L’isolation des murs et de la toiture

Le matériau d’isolation doit adhérer au mur intérieur. Dans la plupart des cas, on prévoit un creux afin de pouvoir éliminer toute trace d’humidité. Dans certains cas de figure, on peut remplir complètement le creux. La structure de la toiture joue un rôle important dans la lutte contre les pertes de transmission.

La sous-toiture bloque toute infiltration d’humidité ou de neige entassée par le vent. L’espace entre les chevrons peut être entièrement comblé avec un matériau isolant. Cette isolation doit adhérer à la structure et à l’isolation adjacente. Les fissures et les fentes sont à éviter à tout prix. Il faut aussi veiller au placement correct des écrans vapeur et de l’étanchéité à l’air.

 

Le vitrage isolant

Les baies vitrées ont pour but de laisser entrer la lumière. Pour ce qui concerne les séjours, la règle d’or consiste à prévoir une superficie d’environ 1/6 à 1/5 de la superficie au sol. Ces dernières années, on a mis au point différents types de vitrage qui isolent parfaitement. En utilisant un double vitrage, on peut obtenir une valeur U de 1.1. Pour des valeurs inférieures, il faut prendre du triple vitrage.

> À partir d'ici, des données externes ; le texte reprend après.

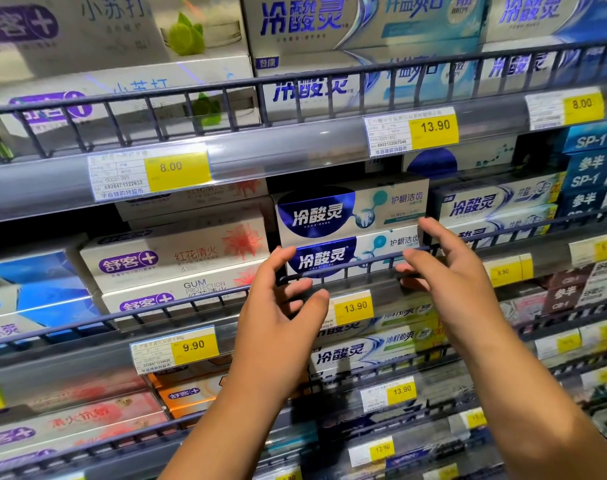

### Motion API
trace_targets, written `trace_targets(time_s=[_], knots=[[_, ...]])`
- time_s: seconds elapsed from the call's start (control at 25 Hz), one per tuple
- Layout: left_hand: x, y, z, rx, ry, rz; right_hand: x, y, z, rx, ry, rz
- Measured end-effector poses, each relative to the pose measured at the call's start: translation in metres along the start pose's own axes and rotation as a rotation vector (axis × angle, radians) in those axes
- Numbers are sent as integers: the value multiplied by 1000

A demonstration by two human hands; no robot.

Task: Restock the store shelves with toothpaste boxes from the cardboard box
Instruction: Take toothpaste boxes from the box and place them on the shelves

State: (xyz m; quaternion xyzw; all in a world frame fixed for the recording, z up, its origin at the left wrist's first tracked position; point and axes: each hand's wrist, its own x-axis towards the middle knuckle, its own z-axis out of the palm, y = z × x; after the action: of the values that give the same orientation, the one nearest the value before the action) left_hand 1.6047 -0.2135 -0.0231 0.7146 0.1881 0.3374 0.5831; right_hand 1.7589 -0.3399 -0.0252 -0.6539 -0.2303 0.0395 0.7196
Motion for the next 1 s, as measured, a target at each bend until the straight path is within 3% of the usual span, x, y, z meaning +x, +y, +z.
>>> trace_targets(time_s=[0.24, 1.0], knots=[[0, 3, -1, -39, 29, 18, -2, 0, -2, 74, 20, 29], [-3, 9, 0, 46, 9, 31, -11, -3, 0, 0, 11, 20]])
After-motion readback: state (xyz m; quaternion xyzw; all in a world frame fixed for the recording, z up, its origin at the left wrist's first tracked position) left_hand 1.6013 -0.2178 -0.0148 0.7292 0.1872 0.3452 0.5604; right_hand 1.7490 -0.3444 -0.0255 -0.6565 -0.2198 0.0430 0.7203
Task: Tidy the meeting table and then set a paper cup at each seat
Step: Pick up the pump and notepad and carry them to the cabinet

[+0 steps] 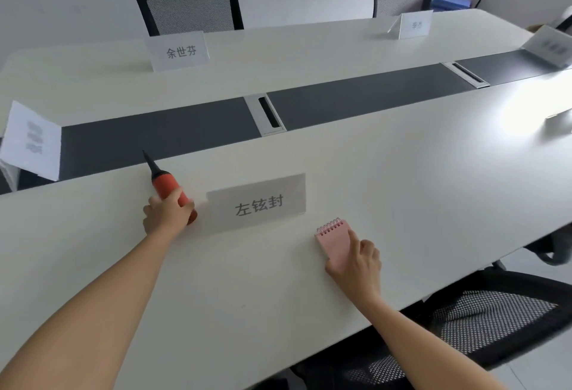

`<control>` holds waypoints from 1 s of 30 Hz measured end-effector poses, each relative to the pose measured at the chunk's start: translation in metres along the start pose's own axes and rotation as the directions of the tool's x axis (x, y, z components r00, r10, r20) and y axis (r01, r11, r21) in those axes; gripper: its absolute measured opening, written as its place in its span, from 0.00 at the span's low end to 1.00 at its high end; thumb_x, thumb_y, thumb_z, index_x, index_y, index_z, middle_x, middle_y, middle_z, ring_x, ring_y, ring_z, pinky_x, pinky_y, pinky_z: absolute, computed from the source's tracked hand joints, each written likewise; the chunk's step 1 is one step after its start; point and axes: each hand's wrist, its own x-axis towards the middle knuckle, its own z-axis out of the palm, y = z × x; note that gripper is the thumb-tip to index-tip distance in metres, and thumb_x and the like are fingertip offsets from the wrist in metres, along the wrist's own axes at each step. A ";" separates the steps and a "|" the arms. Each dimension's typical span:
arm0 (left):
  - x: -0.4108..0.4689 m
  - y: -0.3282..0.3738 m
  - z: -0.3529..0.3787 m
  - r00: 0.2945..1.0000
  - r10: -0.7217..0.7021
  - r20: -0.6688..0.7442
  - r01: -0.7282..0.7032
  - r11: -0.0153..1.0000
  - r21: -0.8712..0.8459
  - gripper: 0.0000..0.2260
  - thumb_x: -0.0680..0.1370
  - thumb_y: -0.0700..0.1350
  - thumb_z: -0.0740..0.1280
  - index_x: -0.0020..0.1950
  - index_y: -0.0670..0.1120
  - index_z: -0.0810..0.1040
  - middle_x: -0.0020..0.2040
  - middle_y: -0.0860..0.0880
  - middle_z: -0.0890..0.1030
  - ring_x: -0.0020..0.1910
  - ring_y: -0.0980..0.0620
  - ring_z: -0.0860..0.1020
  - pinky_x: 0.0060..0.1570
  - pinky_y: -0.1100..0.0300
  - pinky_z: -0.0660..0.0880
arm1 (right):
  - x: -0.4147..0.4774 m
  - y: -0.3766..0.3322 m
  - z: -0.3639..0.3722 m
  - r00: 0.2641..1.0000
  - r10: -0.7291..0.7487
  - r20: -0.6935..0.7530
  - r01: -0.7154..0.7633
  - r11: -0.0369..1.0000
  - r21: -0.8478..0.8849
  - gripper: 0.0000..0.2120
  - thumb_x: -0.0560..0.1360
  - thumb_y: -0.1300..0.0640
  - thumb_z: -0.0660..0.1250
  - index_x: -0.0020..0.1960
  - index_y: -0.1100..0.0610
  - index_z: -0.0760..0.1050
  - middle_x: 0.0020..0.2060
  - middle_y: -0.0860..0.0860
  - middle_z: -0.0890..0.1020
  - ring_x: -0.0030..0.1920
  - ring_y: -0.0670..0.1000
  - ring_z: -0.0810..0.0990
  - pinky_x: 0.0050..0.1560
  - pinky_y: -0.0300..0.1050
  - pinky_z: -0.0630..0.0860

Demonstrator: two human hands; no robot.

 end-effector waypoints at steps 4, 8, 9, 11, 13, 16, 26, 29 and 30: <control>0.003 -0.004 0.004 1.000 0.006 0.015 -0.006 1.000 0.019 0.16 0.78 0.50 0.59 0.65 0.48 0.70 0.62 0.36 0.67 0.60 0.35 0.67 0.55 0.47 0.69 | 0.003 0.000 0.001 1.000 -0.013 -0.005 0.013 1.000 0.009 0.38 0.66 0.49 0.68 0.71 0.57 0.57 0.58 0.60 0.69 0.58 0.62 0.66 0.58 0.54 0.66; -0.003 -0.009 0.008 0.998 -0.045 -0.053 0.044 0.999 -0.030 0.14 0.76 0.42 0.62 0.61 0.47 0.74 0.61 0.37 0.66 0.55 0.34 0.70 0.54 0.45 0.71 | 0.006 0.002 0.003 0.999 -0.035 0.006 0.035 0.999 0.007 0.38 0.67 0.48 0.67 0.72 0.57 0.56 0.58 0.60 0.68 0.58 0.62 0.65 0.59 0.53 0.65; -0.006 -0.011 0.010 0.996 -0.059 -0.062 0.057 0.998 -0.034 0.15 0.76 0.42 0.62 0.63 0.48 0.73 0.61 0.37 0.66 0.54 0.33 0.70 0.54 0.45 0.71 | 0.007 0.003 0.003 0.999 -0.039 0.005 0.039 0.999 0.002 0.38 0.67 0.49 0.68 0.72 0.57 0.56 0.59 0.60 0.68 0.59 0.61 0.65 0.59 0.53 0.65; -0.014 -0.014 0.012 0.995 -0.090 -0.042 0.088 0.996 -0.029 0.21 0.76 0.43 0.62 0.69 0.51 0.66 0.61 0.36 0.65 0.55 0.33 0.70 0.53 0.45 0.71 | 0.007 0.003 0.002 0.999 -0.051 0.002 0.051 0.999 0.000 0.38 0.68 0.49 0.68 0.72 0.57 0.56 0.59 0.60 0.68 0.59 0.61 0.64 0.60 0.53 0.64; -0.019 -0.019 0.014 0.990 -0.136 0.033 0.137 0.990 -0.042 0.29 0.76 0.44 0.63 0.73 0.55 0.55 0.62 0.36 0.66 0.56 0.33 0.70 0.51 0.47 0.70 | 0.008 0.003 0.001 0.998 -0.063 0.006 0.063 0.998 0.003 0.38 0.68 0.49 0.68 0.72 0.57 0.56 0.60 0.60 0.68 0.60 0.62 0.64 0.61 0.53 0.64; -0.025 -0.030 0.021 0.968 -0.212 0.133 0.218 0.976 -0.030 0.37 0.71 0.43 0.67 0.74 0.52 0.50 0.61 0.37 0.70 0.58 0.34 0.71 0.54 0.46 0.71 | 0.010 0.005 -0.001 0.995 -0.098 0.019 0.099 0.994 -0.053 0.39 0.68 0.47 0.67 0.72 0.57 0.54 0.59 0.60 0.70 0.59 0.61 0.66 0.61 0.51 0.63; -0.137 -0.067 0.043 0.946 -0.322 0.041 0.291 0.784 -0.549 0.38 0.69 0.30 0.64 0.74 0.49 0.53 0.67 0.40 0.69 0.60 0.34 0.71 0.58 0.40 0.72 | -0.013 0.002 -0.009 0.943 -0.325 0.077 0.325 0.946 0.011 0.40 0.65 0.52 0.70 0.72 0.55 0.55 0.60 0.60 0.67 0.57 0.61 0.69 0.58 0.51 0.65; -0.202 -0.073 0.045 0.906 -0.417 -0.078 0.253 0.678 -0.691 0.38 0.68 0.29 0.65 0.73 0.50 0.55 0.65 0.41 0.71 0.59 0.36 0.72 0.60 0.43 0.71 | -0.030 -0.006 -0.008 0.877 -0.462 0.132 0.460 0.887 0.045 0.41 0.65 0.52 0.71 0.71 0.52 0.54 0.61 0.59 0.66 0.59 0.61 0.68 0.59 0.50 0.65; -0.225 -0.072 0.045 0.882 -0.458 -0.109 0.233 0.627 -0.744 0.37 0.69 0.28 0.65 0.73 0.49 0.56 0.64 0.43 0.71 0.58 0.38 0.73 0.57 0.47 0.72 | -0.036 -0.010 -0.009 0.850 -0.509 0.137 0.504 0.861 0.070 0.41 0.64 0.52 0.71 0.70 0.50 0.51 0.61 0.60 0.66 0.59 0.61 0.68 0.59 0.51 0.65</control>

Les châssis présentent l’inconvénient d’être le chaînon faible dans l’enveloppe isolante de la bâtisse. Même en utilisant du vitrage isolant, on perd plus d’énergie qu’à travers une paroi murale ordinaire. Et pendant les mois d’été, les grandes baies vitrées peuvent générer une surchauffe à l’intérieur de la maison.

 

Isolation recommandée

   Épaisseur d’isolation
 Mur creux  10 - 17 cm
 Sols  6 - 10 cm
 Toitures  15 - 22 cm
 Vitrage  Vitrage à haut rendement U=1,1 - 1,3 W/m²K

 

Attention aux ponts thermiques

L’isolation doit être appliquée de manière ininterrompue. On appelle ces interruptions des ponts thermiques.
Un pont thermique est un endroit dans l’enveloppe isolante où l’isolation est moins bonne que dans la paroi environnante. C’est par cette voie que l’énergie fuit.

Et à l’endroit du pont thermique, la température en surface est nettement inférieure, poussant ainsi l’humidité contenue dans l’air ambiant à venir s’y condenser et à provoquer des problèmes d’humidité. La ventilation du bâtiment est cependant essentielle. Par ventilation on entend l’évacuation de l’air vicié : transpiration, odeurs de cuisine, animaux, fumées de cigarettes, ...


Exemple d’un pont thermique

Voorbeeld koudebrug

 

Une ventilation contrôlée

Depuis 2006, le règlement relatif à la PEB a rendu la ventilation obligatoire. Par ventilation on entend l’évacuation de l’air vicié et l’amenée d’air frais. La première fonction de la ventilation est donc d’assurer la bonne qualité de l’air.

On dit souvent que les bâtiments étanches à l’air seraient malsains. Mais il s’agit d’une idée fausse, car d’un point de vue énergétique, les bâtiments doivent être étanches à l’air. Ce qui veut dire que les courants d’air, les déperditions incontrôlées de chaleur et les systèmes de ventilation non contrôlés (courants de court-circuit) doivent être évités à tout prix.

A l’heure actuelle on peut mesurer l’existence de ces courants de court-circuit. Si ces mesures sont effectuées avant la phase de parachèvement, on peut encore rectifier le tir.

Nous devons donc remplacer la bonne quantité d’air et perdre le moins possible d’énergie. Si on remplace une trop grande quantité d’air, on déclenche des pertes d’énergie. Si on ventile trop peu, on a des problèmes au niveau de la qualité de l’air.

La ventilation implique une amenée et une évacuation d’air. Tant l’amenée que l’évacuation peuvent se faire naturellement ou mécaniquement. L’amenée naturelle par le biais de grilles dans les portes et fenêtres. L’évacuation naturelle s’effectue par exemple par des canaux de ventilation.

Dans le cas d’une ventilation mécanique à bascule, un ventilateur central distribue l’air par le biais d’un système de buses. Dans le ventilateur, il y a un système qui récupère la chaleur. L’air chaud qui sort chauffe l’air qui entre. Ainsi, on récupère jusqu’à 90% et plus en chaleur.

Le système exige des canalisations étanches à l’air et un bâtiment de même. L’installation doit être réalisée par un homme de métier.